Por exemplo, que em 2021 grileiros impediram a equipe de vacinação do Sesai de entrar na Terra Indígena Uru-Eu-Wau-Wau, na aldeia Alto Jamari. Chegaram a queimar a ponte que dá acesso à aldeia para evitar que os indígenas fossem imunizados contra a Covid. A Kanindé pediu proteção policial e a equipe de saúde entrou na terra, sob escolta da PM de Buritis, um município vizinho. Surita soube dos tantos projetos de lei que tramitam no Congresso e dispõem contra os povos originários – o que determina a abertura de terras indígenas à mineração e ao garimpo, o que estabelece um marco temporal para negar aos indígenas o direito de reivindicar suas terras ancestrais. Soube de O Território, documentário sobre a luta do povo Uru-Eu-Wau-Wau contra a invasão de suas terras; dirigido pelo norte-americano Alex Pritz, o filme estreou em setembro no país e já amealhou dezenove prêmios internacionais. Txai Suruí é uma das produtoras executivas do documentário.

“Sou nascido e criado aqui e não sabia de nada disso”, Surita diria horas depois, enquanto tomava um lanche na Kanindé. Seguia impressionado com tudo o que não sabia. “Sempre achei que essas coisas eram muito distantes de mim… E olha que a mãe de uma das minhas ‘bisas’ foi tirada da tribo… Desculpa, da aldeia.” Sentada em frente a ele, Txai deu um risinho: “Do povo, da aldeia… Ixe, Thiago, eu vou te cancelar, hein?” Sim, ele a conhecera e conseguira entrevistá-la. Quando conversava com Kuaimbu, uma garota passara pelo corredor. “É a Txai”, disse Kuaimbu. “Não reconheci”, confessa Surita, segurando um pão de queijo. Meio sem graça, acrescenta: “Não sabia como ela era…” A mesa cai na gargalhada e alguém comenta: “Pô, meu irmão, nem pra dar um Google?”

De Txai Suruí, ouviu sobre a dor de se saber indesejada na terra onde nasceu, da tristeza de ter negado o valor da sua cultura e dos seus conhecimentos, da angústia de ver sua morada ser destruída ante a indiferença de tanta gente. Soube que “a guerra é aqui, que a Ucrânia é aqui”.

Naquela noite conversou com os pais, ambos militares, e também com o avô, apoiador de Bolsonaro. Foi boa a conversa: “Acho que passaram a considerar uma coisa que não estava na cabeça deles.” Ficou até de madrugada estudando os PLs anti-indígenas. “Só fui dormir porque meu corpo estava pedindo.”
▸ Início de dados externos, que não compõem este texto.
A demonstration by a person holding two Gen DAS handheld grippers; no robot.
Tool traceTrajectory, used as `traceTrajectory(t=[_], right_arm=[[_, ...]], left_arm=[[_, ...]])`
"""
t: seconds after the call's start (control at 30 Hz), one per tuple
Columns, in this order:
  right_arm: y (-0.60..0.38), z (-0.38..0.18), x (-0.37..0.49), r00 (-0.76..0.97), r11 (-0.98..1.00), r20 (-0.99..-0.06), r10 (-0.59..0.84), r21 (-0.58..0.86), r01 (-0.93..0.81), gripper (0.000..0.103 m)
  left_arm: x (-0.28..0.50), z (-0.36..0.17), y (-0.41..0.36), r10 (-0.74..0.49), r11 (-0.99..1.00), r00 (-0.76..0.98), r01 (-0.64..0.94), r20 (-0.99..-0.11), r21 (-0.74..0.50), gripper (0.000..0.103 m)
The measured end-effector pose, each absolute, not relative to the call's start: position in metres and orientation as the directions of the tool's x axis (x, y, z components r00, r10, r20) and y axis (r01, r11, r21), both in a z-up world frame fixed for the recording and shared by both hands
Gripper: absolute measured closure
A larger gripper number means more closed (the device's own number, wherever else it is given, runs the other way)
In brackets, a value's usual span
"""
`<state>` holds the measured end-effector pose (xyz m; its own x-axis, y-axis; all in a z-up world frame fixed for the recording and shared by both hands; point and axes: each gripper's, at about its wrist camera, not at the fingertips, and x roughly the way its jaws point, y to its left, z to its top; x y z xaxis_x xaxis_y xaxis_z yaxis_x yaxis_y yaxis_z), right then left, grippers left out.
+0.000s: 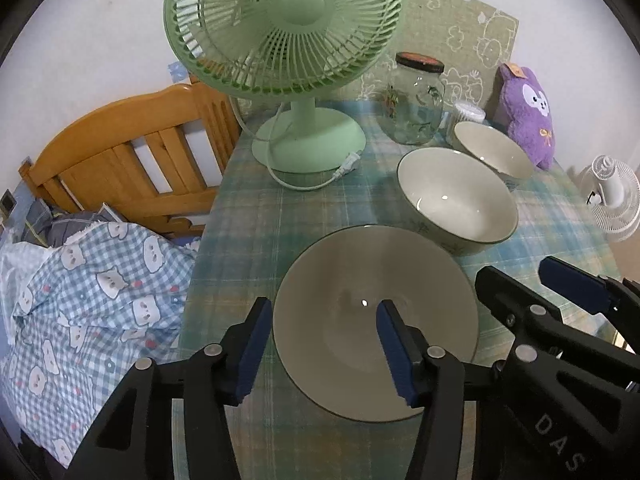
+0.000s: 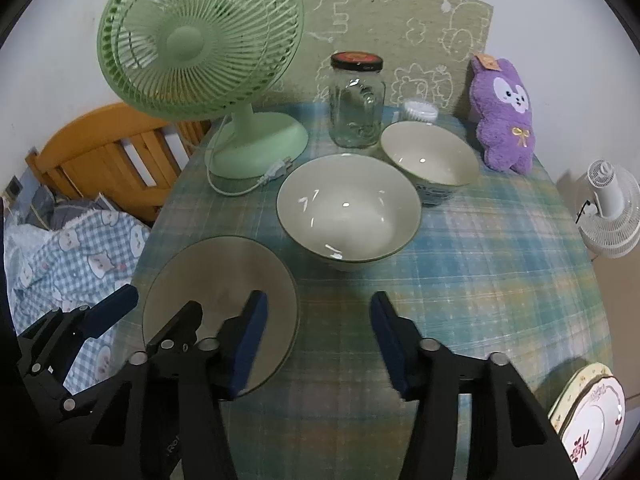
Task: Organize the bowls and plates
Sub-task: 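Move both grippers to the plain grey-green plate beside the bowls, then close both grippers on the rim of the grey-green plate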
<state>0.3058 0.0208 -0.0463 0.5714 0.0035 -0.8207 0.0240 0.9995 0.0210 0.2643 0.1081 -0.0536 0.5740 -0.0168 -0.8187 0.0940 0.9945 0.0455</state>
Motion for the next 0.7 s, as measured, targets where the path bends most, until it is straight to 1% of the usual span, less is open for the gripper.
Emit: traceTrajectory(t=[0.03, 0.1, 0.2, 0.27, 0.3, 0.37, 0.53, 0.6, 0.7], right_arm=[[0.021, -0.048, 0.307, 0.568, 0.999, -0.823, 0.002, 0.020, 0.025, 0.050], [0.023, -0.053, 0.311, 0.559, 0.999, -0.829, 0.003, 0.022, 0.028, 0.054], [0.027, -0.058, 0.316, 0.555, 0.999, -0.832, 0.003, 0.022, 0.028, 0.054], [0.029, -0.060, 0.319, 0.552, 0.999, -0.834, 0.002, 0.021, 0.029, 0.055], [0.030, -0.062, 0.321, 0.547, 0.999, -0.837, 0.003, 0.023, 0.030, 0.059], [0.032, -0.065, 0.324, 0.538, 0.999, -0.843, 0.007, 0.028, 0.030, 0.063], [0.036, -0.073, 0.329, 0.524, 0.999, -0.852, 0.009, 0.032, 0.035, 0.068], [0.038, -0.075, 0.331, 0.513, 0.999, -0.859, 0.010, 0.032, 0.035, 0.082], [0.039, -0.079, 0.334, 0.506, 0.998, -0.862, 0.014, 0.040, 0.039, 0.083]], left_arm=[[0.266, -0.056, 0.110, -0.019, 0.995, 0.567, 0.095, -0.824, 0.042, 0.048], [0.269, -0.059, 0.112, -0.027, 0.994, 0.563, 0.102, -0.826, 0.038, 0.051], [0.272, -0.062, 0.113, -0.011, 0.993, 0.567, 0.105, -0.824, 0.059, 0.054], [0.275, -0.065, 0.115, -0.019, 0.993, 0.556, 0.107, -0.831, 0.049, 0.059], [0.276, -0.066, 0.117, -0.021, 0.993, 0.553, 0.105, -0.833, 0.045, 0.059], [0.280, -0.070, 0.119, -0.024, 0.994, 0.544, 0.105, -0.839, 0.039, 0.063], [0.285, -0.076, 0.121, -0.015, 0.992, 0.534, 0.111, -0.845, 0.052, 0.071], [0.286, -0.077, 0.121, -0.005, 0.992, 0.532, 0.112, -0.847, 0.064, 0.074], [0.287, -0.079, 0.122, -0.001, 0.991, 0.530, 0.113, -0.848, 0.069, 0.078]])
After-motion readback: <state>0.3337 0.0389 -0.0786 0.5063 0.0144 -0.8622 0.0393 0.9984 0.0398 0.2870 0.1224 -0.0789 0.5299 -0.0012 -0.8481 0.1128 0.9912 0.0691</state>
Thiago Surita voltou à Kanindé no dia seguinte. Tinha se sentido bem ali. A tarde caía quando, da copa, viu pelas câmeras de segurança um carro parar em frente à associação. Era o cônsul-geral do Japão, que pedira uma conversa com Txai Suruí. A jovem ativista apareceu na porta: “Quer participar?” Thiago largou o café e se juntou a Kuaimbu e Waldemir Karitiana, outra liderança indígena. O cônsul e sua assessora entraram na sala de Txai Suruí, Thiagoe os rapazes os seguiram, e a porta se fechou.